- Required work: Report only the number of lines in this material that include "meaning".

★ ★ ★ ★

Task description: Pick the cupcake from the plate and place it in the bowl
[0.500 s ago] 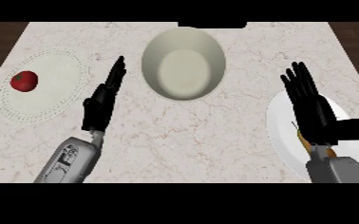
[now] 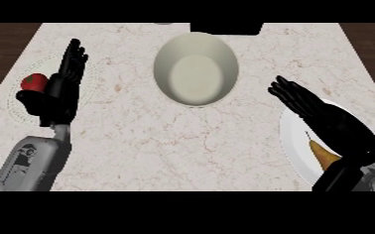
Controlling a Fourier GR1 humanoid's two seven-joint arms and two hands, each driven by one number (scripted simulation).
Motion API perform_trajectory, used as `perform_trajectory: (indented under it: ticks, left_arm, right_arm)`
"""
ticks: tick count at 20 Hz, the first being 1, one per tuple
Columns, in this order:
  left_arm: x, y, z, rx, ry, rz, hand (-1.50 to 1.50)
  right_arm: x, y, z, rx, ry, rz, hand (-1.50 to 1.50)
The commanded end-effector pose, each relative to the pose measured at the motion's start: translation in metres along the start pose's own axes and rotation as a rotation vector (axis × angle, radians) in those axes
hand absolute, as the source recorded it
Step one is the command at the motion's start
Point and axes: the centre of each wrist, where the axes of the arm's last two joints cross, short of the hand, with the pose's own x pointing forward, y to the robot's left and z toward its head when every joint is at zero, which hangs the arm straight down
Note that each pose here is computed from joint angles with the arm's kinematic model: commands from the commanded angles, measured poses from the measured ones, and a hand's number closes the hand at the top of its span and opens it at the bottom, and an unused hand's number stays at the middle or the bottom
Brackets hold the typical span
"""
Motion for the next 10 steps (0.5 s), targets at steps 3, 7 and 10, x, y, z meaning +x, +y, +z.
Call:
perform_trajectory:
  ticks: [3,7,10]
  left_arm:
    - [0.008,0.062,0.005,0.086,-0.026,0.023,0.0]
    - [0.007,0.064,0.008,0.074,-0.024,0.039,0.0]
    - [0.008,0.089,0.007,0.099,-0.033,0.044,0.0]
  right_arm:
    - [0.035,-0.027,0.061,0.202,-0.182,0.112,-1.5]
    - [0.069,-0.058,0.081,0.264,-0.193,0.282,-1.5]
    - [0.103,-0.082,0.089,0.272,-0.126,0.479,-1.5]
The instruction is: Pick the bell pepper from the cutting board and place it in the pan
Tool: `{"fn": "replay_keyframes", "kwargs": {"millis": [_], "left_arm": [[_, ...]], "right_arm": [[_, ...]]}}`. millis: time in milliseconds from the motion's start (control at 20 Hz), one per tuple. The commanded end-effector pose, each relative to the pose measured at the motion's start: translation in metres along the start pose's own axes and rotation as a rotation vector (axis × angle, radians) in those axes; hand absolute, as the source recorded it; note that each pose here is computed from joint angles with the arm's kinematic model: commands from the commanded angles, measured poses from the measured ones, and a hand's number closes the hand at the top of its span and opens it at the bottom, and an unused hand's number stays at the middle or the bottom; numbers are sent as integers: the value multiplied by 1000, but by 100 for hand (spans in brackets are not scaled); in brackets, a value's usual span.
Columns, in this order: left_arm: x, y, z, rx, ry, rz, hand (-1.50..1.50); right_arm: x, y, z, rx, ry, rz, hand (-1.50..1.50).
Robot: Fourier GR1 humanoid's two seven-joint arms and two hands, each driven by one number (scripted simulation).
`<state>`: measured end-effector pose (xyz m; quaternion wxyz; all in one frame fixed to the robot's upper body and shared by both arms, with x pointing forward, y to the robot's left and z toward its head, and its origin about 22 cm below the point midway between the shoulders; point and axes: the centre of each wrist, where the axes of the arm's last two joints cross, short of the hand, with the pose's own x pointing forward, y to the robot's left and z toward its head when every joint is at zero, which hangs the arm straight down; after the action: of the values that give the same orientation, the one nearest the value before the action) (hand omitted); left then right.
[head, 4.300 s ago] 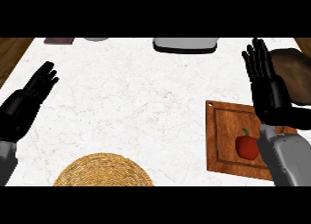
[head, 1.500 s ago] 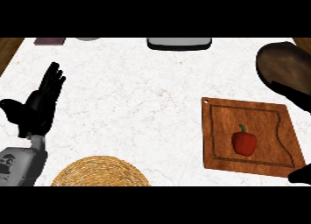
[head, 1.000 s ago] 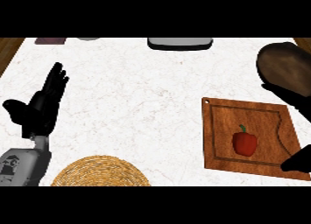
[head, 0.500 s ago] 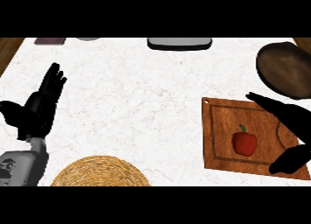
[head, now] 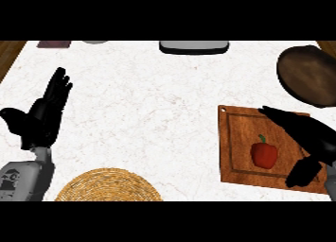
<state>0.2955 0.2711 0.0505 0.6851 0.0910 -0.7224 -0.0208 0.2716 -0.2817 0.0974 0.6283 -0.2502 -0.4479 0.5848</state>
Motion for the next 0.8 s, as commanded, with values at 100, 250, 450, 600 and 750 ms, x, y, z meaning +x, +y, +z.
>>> {"fn": "replay_keyframes", "kwargs": {"millis": [100,250,450,600,750], "left_arm": [[-8,17,-5,0,1,0,0],[4,14,-4,-20,6,-9,0],[7,7,-4,-10,-5,4,0],[18,5,4,-9,-6,-4,0],[-5,6,9,4,-5,1,0]], "right_arm": [[4,17,-11,55,45,54,-150],[5,19,-22,66,63,48,-150],[13,20,-20,65,41,62,-150],[15,23,-33,85,72,89,-150],[1,37,-38,106,86,101,-150]]}}
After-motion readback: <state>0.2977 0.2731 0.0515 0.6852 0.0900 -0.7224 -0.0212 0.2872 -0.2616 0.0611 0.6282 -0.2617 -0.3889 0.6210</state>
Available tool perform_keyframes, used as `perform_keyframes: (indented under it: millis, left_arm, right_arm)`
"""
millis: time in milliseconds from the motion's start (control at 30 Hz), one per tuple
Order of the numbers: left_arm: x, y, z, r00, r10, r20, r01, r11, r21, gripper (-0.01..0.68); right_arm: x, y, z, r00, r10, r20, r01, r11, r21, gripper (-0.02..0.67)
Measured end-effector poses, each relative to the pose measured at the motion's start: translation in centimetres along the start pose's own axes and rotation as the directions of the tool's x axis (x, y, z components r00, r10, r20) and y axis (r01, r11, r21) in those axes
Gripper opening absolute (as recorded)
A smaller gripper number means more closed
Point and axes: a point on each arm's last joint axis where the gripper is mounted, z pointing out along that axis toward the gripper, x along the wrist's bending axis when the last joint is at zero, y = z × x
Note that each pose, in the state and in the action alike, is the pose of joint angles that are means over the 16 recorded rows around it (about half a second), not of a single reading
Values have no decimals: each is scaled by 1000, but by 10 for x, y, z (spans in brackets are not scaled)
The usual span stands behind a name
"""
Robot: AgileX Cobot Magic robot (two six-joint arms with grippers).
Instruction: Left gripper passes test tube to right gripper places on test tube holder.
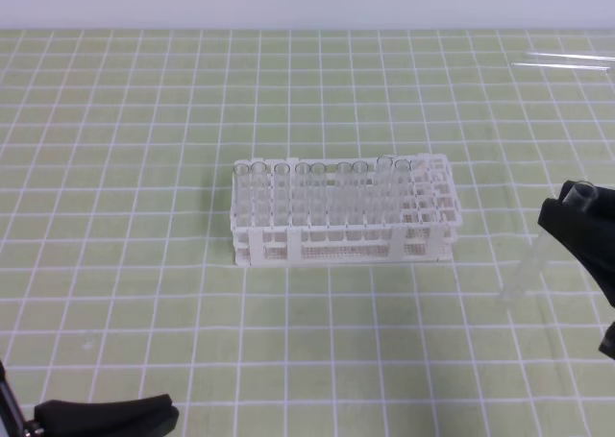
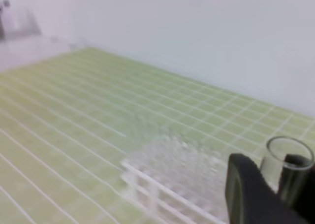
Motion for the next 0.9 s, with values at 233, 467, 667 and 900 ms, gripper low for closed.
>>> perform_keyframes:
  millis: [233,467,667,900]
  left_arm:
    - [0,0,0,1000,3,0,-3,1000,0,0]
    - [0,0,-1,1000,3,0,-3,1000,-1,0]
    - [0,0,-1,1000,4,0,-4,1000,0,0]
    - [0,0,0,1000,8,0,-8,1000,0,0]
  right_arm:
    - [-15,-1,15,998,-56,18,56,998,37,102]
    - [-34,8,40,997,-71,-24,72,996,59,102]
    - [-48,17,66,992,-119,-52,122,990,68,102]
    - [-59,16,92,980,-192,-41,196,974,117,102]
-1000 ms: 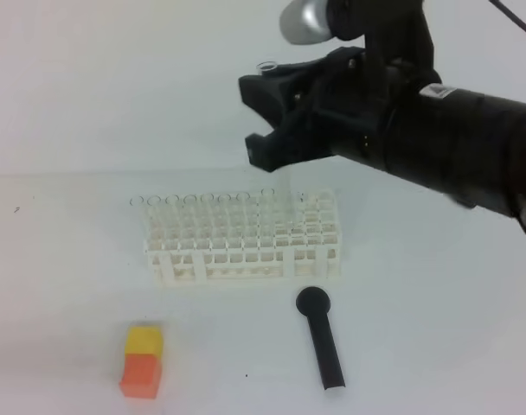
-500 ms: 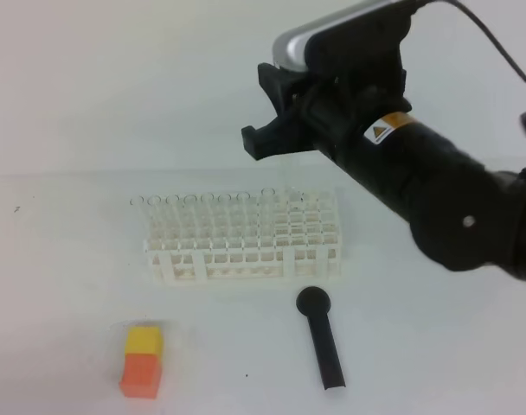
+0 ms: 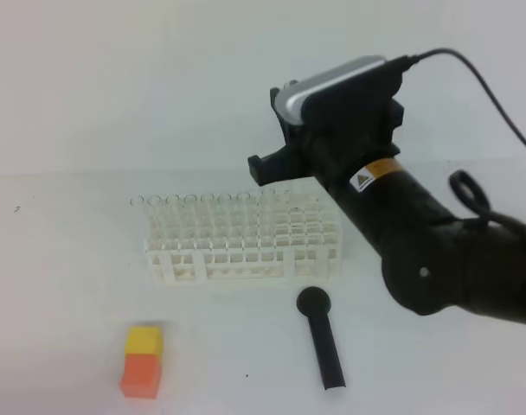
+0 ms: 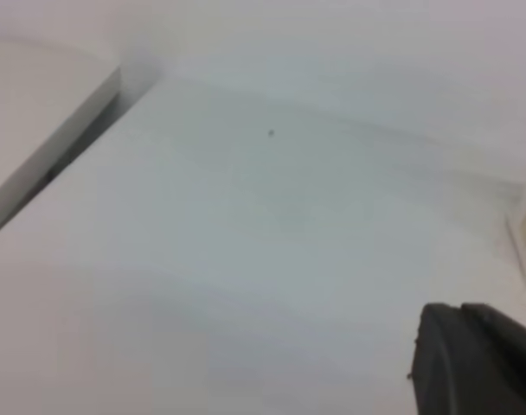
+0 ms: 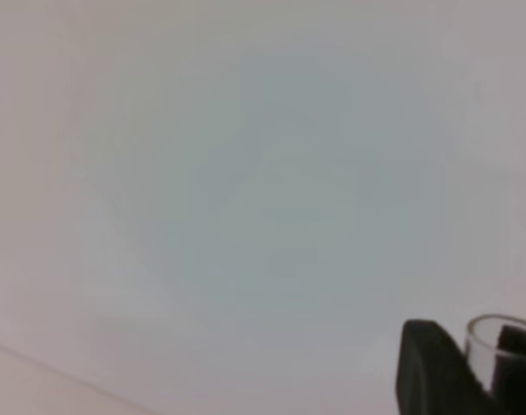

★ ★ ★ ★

- Response: 2